Dann klingelte das Telefon.

Ich nahm ab.

"Megara? Guten morgen, hier ist dein Opa", begrüßte mich Opa Uwe.

"Morgen, Opa! Na, du bist aber schon früh wach!". Er lachte.

"Ja, es gibt Dringendes zu besprechen. Ist dein Vater schon auf?"

"Nein, tut mir leid. Kann ich ihm etwas ausrichten?", fragte ich. Es entstand eine kurze Pause.

"Ja, das kannst du. Pass` auf, Megara, sage deinem Vater bitte, dass er mich gleich nach dem Aufstehen anrufen soll. Es ist wichtig"

"Ist etwas passiert?", fragte ich erschrocken.

"Nichts Schlimmes, keine Sorge!", sagte mein Opa schnell. Ich atmete erleichtert auf.

"Aber um was geht es dann?", konnte ich meine Neugier nicht mehr zurückhalten.
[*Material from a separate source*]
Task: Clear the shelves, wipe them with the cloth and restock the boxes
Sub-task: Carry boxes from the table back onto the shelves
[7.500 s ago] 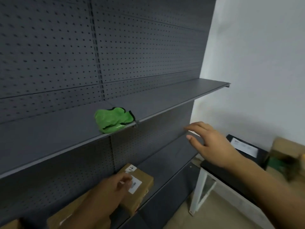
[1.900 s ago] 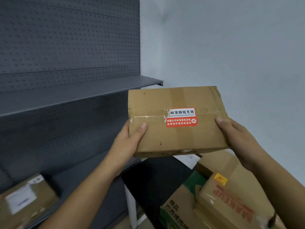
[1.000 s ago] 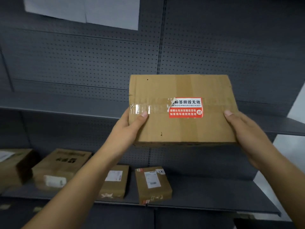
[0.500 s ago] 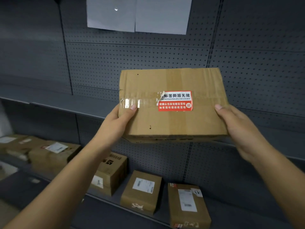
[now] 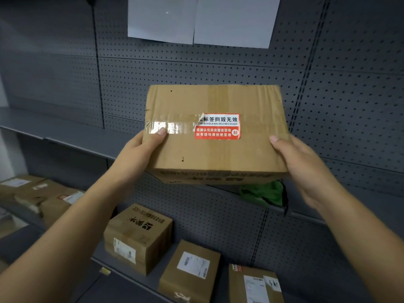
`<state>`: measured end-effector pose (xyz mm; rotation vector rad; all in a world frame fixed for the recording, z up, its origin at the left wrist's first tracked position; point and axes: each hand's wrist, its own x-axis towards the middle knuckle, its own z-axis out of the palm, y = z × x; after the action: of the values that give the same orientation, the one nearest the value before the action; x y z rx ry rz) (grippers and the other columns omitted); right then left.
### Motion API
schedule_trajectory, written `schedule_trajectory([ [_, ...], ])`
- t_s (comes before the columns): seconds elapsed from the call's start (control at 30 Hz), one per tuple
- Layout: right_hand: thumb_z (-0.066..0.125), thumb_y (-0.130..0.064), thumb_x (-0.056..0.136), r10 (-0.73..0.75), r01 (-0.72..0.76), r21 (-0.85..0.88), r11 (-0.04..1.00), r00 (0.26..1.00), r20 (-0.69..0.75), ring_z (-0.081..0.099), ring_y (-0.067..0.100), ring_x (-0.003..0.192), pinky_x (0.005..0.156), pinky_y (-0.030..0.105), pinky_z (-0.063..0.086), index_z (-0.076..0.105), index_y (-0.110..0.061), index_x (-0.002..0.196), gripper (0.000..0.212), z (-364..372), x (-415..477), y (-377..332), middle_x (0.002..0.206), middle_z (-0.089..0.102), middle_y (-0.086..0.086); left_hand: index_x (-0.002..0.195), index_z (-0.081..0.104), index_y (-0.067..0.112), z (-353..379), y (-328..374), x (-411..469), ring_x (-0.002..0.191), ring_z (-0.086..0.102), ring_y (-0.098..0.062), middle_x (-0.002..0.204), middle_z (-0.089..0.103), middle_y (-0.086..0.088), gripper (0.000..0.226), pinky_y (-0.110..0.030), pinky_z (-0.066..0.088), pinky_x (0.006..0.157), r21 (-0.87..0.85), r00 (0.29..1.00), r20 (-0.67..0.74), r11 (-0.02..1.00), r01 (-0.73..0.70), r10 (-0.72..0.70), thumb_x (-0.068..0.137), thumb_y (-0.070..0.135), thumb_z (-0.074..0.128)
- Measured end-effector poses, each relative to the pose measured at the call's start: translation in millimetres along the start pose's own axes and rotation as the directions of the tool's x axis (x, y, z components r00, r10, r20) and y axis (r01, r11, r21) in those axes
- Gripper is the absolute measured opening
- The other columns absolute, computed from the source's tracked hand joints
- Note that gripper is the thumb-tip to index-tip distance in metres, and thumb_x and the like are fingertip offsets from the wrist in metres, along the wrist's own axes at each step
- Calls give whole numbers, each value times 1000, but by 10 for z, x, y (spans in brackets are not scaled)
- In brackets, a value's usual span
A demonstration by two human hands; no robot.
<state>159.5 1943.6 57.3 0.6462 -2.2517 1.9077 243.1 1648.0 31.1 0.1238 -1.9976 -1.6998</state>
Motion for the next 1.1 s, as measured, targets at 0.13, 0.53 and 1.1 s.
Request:
schedule_trajectory([
  [0.13, 55, -50, 100, -3, 2, -15, 1000, 1000, -23, 68, -9, 92, 82, 22, 47, 64, -43, 120, 23, 161, 243, 8, 105, 73, -28, 127, 60, 33, -104, -57, 337, 98, 71, -9, 111, 74, 13, 48, -34, 50, 88, -3, 1000, 1, 1000, -23, 23, 91, 65, 56],
  [0.53, 49, -59, 98, 48, -60, -74, 995, 986, -162, 63, 5, 117, 110, 40, 43, 60, -45, 132, 38, 744, 995, 111, 120, 70, -23, 134, 55, 26, -510, -374, 1892, 111, 66, -22, 125, 67, 3, 82, -45, 55, 87, -52, 994, 95, 997, 64, -59, 74, 82, 57],
  [1.1, 45, -82, 86, 178, -221, -204, 954, 962, -208, 67, 6, 105, 99, 46, 51, 59, -49, 127, 55, 673, 1456, 353, 104, 75, -21, 137, 58, 41, -91, -518, 2603, 121, 58, -25, 132, 64, 2, 95, -55, 41, 108, 7, 965, 215, 989, 149, -147, 69, 101, 28],
])
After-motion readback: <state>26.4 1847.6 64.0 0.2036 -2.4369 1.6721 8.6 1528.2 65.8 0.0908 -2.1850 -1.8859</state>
"Es geht weiter! Wir haben den Eigentümer des Grundstückes!". Ich war für einen Moment sprachlos. Ich war inzwischen komplett im Bilde, was diese Sache anbelangte. Ich war sogar einmal mit meinem Vater bei dem Anwesen gewesen. Mein Opa und mein Vater hatten inzwischen auch mich richtiggehend angesteckt, was das betraf. Und so war ich jetzt mindestens genauso erstaunt, wie das nachher vermutlich auch Vater sein würde.

"Wir haben - den Eigentümer?". Mein Opa lachte. Die Erleichterung war ihm deutlich anzuhören.

"Ja, stelle dir vor! Nach den ganzen Jahren! Ein Erich Bahlsen ist das, wohnt in Tamberg, das ist gar nicht so weit von SimCity weg. Nun können wir dem Herrn ein gutes Angebot für das Grundstück geben, um das er sich ja sowieso nicht gekümmert hat!"

"Genau!", sagte ich grinsend. "Du, Opa, ich würde da gerne mitgehen! Ich finde das alles nämlich sehr spannend. Geht das?". Ich wartete gespannt auf seine Antwort.

"Ja, das geht. Ich bespreche alles mit deinem Vater, wenn er denn endlich mal aus dem Bett gekrochen ist. Wir müssen Herrn Bahlsen ja anrufen, um einen Termin zu machen, vielleicht schon einen Vorvertrag anfertigen lassen, weswegen ich noch heute mit meinem Anwalt telefonieren werde. Jetzt haben wir es bald geschafft!". Die Stimme meines Opas war voller Elan.

"Gut, so machen wir es. Ich gebe Daddy bescheid. Tschüß Opa!"

"Mache es gut, Megara!". Dann legten wir auf.

Das war einfach großartig! Dieser Erich Bahlsen hatte ja offensichtlich kein Interesse an dem Grundstück, sonst hätte er es nicht so vernachlässigt. Es war ein Jammer, was aus dem Grafenanwesen wurde. Also dürfte es nicht allzu schwierig werden, ihm alles abzukaufen. Wahrscheinlich war er sogar froh, wenn er es nicht mehr hatte, denn ein Grundstück kostete Geld. Ich war gespannt, was mein Vater sagte, wenn er davon erfuhr. Sicher würde auch er ganz aus dem Häuschen sein.